OPEC+ pumps around 40 per cent of the world's crude, meaning its policy decisions can have a major impact on oil prices. Typically, production cuts take effect the month after they are agreed but ministers could also agree a later implementation. They could also decide to hold the output steady.
Analysts are divided over whether heavyweights Saudi Arabia and Russia will keep the group on course with its current output policy, or further curtail production. All options remain ‘on the table’, Iran's OPEC governor Amir Hossein Zamaninia told news agency AFP on Saturday.
Oil prices have plummeted about 10 per cent since the April cuts were announced, with Brent crude falling close to $70 a barrel - a level it has not traded below since December 2021. Traders worry that demand will slump, with concerns about the health of the global economy as the US battles inflation and higher interest rates while China's post-Covid rebound stutters.
Earlier, the International Energy Agency (IEA) raised its forecast for global oil demand by 200,000 bpd to 102 million bpd, noting that China's recovery after the lifting of COVID-19 curbs had surpassed expectations with demand reaching a record 16 million bpd in March.

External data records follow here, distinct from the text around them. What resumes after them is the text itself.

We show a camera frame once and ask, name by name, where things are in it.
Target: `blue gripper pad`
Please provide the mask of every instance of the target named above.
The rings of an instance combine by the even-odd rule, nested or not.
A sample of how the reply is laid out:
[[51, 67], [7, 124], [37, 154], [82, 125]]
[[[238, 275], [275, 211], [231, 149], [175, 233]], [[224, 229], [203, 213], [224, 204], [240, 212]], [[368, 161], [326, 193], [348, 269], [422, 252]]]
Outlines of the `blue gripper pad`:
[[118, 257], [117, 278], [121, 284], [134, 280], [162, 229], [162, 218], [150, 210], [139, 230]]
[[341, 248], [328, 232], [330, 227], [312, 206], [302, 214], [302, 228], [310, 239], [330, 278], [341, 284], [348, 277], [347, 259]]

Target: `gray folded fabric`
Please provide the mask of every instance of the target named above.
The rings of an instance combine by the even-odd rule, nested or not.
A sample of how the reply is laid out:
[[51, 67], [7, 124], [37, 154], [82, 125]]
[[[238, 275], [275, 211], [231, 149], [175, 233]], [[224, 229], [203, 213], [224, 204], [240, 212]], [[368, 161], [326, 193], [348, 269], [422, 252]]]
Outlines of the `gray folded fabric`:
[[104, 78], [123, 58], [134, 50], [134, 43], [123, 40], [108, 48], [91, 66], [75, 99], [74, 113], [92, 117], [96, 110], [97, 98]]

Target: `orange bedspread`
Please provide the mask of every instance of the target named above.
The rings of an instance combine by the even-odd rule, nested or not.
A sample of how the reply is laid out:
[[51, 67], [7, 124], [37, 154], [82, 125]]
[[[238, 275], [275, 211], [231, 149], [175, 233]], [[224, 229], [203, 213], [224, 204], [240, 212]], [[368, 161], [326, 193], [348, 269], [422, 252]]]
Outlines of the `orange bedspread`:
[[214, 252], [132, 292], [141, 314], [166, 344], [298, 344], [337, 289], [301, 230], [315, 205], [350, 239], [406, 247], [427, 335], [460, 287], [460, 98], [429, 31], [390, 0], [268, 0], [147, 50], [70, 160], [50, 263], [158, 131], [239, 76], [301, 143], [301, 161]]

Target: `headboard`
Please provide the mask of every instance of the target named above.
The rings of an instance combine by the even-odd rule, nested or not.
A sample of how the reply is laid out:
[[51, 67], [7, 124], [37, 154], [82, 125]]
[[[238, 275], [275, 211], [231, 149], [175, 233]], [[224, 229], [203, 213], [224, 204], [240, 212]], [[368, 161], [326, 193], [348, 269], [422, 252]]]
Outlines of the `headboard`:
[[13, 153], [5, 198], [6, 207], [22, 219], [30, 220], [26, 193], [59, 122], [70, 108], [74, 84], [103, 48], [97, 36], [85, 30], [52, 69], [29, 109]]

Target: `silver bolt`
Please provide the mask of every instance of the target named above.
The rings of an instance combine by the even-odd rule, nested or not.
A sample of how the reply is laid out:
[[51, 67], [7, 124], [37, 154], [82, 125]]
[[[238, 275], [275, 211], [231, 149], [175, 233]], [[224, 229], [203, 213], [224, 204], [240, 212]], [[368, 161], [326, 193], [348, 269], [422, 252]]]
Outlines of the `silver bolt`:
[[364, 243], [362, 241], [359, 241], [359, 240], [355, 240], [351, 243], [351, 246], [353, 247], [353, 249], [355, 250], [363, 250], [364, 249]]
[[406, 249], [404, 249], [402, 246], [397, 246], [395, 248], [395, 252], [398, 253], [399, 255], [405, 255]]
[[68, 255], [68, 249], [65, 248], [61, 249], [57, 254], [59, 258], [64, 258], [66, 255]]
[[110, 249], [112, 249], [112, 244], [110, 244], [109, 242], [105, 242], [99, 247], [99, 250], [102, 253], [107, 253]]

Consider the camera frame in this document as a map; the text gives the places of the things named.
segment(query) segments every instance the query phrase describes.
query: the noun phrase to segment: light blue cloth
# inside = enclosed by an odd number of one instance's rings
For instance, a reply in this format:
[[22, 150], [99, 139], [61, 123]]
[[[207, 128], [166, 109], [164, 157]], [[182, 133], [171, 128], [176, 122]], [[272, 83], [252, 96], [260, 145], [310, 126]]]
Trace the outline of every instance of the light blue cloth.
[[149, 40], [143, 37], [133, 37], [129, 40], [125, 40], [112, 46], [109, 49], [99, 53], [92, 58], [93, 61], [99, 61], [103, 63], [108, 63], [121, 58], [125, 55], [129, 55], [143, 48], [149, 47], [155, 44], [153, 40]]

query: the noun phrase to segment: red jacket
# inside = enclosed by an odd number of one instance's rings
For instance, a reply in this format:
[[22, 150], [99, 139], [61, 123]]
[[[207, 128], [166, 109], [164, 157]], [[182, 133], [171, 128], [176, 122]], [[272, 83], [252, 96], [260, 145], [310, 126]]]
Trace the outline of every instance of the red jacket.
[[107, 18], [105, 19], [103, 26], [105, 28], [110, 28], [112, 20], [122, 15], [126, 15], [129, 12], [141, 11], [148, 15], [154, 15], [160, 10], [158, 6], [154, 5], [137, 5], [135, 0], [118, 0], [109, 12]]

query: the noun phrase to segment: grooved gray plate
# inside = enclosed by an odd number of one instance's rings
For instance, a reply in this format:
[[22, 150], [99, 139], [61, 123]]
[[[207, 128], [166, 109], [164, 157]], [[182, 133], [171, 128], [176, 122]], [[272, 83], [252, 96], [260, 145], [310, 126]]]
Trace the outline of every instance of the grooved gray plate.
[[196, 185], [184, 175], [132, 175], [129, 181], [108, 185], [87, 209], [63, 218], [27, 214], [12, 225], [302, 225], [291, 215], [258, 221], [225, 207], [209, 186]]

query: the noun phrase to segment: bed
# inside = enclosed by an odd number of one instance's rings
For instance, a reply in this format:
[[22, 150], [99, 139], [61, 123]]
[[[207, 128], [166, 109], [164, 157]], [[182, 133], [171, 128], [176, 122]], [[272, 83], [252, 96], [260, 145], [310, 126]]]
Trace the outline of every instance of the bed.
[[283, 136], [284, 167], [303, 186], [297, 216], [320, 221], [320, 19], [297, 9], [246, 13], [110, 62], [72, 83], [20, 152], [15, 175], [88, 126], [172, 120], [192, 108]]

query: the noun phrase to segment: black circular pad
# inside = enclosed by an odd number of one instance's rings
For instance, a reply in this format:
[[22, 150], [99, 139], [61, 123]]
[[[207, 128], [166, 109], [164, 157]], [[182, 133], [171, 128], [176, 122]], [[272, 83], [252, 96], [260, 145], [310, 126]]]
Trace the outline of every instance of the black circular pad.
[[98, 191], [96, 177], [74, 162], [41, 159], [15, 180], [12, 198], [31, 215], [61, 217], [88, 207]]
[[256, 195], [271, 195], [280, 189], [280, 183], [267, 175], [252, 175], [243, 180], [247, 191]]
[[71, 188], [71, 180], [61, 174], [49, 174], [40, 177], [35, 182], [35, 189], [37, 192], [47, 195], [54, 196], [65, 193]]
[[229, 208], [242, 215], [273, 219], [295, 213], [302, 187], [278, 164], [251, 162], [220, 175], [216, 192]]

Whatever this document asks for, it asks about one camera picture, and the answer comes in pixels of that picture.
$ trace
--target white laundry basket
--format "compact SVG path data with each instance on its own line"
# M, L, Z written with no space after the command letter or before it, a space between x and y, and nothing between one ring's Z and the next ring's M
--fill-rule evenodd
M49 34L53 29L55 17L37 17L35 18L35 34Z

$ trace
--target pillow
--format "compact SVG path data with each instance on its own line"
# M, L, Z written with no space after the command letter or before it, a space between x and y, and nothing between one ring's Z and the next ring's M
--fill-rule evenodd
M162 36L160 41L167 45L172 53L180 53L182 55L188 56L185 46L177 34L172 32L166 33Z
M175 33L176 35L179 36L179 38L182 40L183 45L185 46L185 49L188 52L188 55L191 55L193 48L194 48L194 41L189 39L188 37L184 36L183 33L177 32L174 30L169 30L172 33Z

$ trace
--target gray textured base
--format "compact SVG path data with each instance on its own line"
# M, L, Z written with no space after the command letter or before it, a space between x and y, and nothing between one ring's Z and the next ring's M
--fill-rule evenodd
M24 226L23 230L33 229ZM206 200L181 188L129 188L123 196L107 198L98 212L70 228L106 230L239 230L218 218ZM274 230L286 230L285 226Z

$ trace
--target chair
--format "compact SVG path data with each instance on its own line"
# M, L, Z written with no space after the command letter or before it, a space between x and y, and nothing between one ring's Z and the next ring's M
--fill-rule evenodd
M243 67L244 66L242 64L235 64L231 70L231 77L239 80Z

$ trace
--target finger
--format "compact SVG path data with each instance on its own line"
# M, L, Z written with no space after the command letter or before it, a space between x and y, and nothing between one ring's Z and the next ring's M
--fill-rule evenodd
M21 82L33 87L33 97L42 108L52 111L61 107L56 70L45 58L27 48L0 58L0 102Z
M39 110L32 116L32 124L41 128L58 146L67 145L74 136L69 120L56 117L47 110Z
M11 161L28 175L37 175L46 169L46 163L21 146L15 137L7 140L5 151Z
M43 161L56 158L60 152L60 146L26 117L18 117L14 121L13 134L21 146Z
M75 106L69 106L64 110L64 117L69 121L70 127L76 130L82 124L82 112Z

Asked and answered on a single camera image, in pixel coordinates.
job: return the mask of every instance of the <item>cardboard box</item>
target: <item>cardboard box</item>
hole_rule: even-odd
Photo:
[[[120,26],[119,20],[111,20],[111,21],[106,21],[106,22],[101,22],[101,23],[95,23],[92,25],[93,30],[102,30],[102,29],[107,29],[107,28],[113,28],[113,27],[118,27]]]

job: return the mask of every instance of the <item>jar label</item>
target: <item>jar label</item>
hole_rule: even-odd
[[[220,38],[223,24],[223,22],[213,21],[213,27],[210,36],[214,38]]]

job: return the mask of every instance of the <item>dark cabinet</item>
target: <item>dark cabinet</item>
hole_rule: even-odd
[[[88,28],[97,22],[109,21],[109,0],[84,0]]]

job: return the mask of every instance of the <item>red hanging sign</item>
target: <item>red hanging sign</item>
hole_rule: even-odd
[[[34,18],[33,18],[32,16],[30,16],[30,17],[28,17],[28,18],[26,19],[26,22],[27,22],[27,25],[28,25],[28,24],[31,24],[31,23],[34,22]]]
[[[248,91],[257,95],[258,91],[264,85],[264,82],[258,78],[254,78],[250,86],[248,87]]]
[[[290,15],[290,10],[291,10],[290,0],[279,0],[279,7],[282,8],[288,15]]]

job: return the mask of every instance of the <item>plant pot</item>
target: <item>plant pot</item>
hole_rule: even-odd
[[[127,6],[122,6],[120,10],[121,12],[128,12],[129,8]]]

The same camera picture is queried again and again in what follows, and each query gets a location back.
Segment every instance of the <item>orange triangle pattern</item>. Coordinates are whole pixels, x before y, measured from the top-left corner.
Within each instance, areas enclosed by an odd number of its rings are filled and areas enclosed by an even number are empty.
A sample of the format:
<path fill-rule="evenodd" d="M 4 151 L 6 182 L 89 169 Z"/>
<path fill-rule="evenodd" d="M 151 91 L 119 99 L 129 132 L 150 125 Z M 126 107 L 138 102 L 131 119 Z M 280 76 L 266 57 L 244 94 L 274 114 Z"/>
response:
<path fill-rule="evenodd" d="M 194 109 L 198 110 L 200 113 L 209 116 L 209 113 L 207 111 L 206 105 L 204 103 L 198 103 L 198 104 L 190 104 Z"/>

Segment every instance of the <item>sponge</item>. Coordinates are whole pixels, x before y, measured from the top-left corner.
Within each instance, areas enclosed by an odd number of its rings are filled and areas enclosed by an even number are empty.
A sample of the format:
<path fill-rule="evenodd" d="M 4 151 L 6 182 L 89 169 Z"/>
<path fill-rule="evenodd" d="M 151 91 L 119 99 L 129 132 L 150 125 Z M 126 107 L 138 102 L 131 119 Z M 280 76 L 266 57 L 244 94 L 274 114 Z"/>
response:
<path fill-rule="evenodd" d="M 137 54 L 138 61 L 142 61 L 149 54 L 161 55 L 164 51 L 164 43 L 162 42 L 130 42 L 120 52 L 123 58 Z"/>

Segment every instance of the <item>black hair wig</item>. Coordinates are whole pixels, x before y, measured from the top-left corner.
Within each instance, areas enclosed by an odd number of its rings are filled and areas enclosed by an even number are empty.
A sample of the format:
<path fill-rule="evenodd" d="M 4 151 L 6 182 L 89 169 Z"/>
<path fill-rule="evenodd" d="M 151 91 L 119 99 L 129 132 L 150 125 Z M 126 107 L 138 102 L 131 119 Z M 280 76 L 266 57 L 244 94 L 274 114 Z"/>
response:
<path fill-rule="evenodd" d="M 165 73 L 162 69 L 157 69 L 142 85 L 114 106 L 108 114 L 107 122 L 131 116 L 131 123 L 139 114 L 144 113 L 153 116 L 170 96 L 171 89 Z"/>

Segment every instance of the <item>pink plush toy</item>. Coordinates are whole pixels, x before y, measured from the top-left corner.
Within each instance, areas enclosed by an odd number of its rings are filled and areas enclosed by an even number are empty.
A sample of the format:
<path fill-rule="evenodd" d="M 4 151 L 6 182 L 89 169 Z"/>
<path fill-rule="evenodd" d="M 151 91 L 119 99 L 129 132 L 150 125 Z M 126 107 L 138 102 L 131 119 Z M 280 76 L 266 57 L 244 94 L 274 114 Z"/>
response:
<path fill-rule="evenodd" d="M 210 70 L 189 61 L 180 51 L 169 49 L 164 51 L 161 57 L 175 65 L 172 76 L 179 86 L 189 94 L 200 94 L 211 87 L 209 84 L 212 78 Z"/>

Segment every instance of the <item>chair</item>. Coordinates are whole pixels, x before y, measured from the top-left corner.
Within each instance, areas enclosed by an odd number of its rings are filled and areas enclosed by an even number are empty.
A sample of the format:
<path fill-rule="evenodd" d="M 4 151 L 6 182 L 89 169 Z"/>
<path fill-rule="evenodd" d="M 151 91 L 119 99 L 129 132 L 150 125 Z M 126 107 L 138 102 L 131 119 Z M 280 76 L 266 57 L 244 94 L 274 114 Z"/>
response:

"The current market pessimism stands in stark contrast to the tighter market balances we anticipate in the second half of the year, when demand is expected to eclipse supply by almost 2 million bpd,'' said the Paris-based agency gathering of the 31 mostly industrialised countries and much of the European Union (EU).
Last month, Saudi Arabia's Energy Minister Prince Abdulaziz said investors who were shorting the oil price, or betting on a price fall, should "watch out", which many market watchers interpreted as a warning of additional supply cuts.
On the other hand, Russia's Deputy Prime Minister Alexander Novak said that he "sees no need for OPEC to change course" because it would hardly benefit from higher prices. Since Western sanctions hit Moscow over Ukraine, Russia has been shipping oil to India and China as the Asian giants snapped up the cheap crude.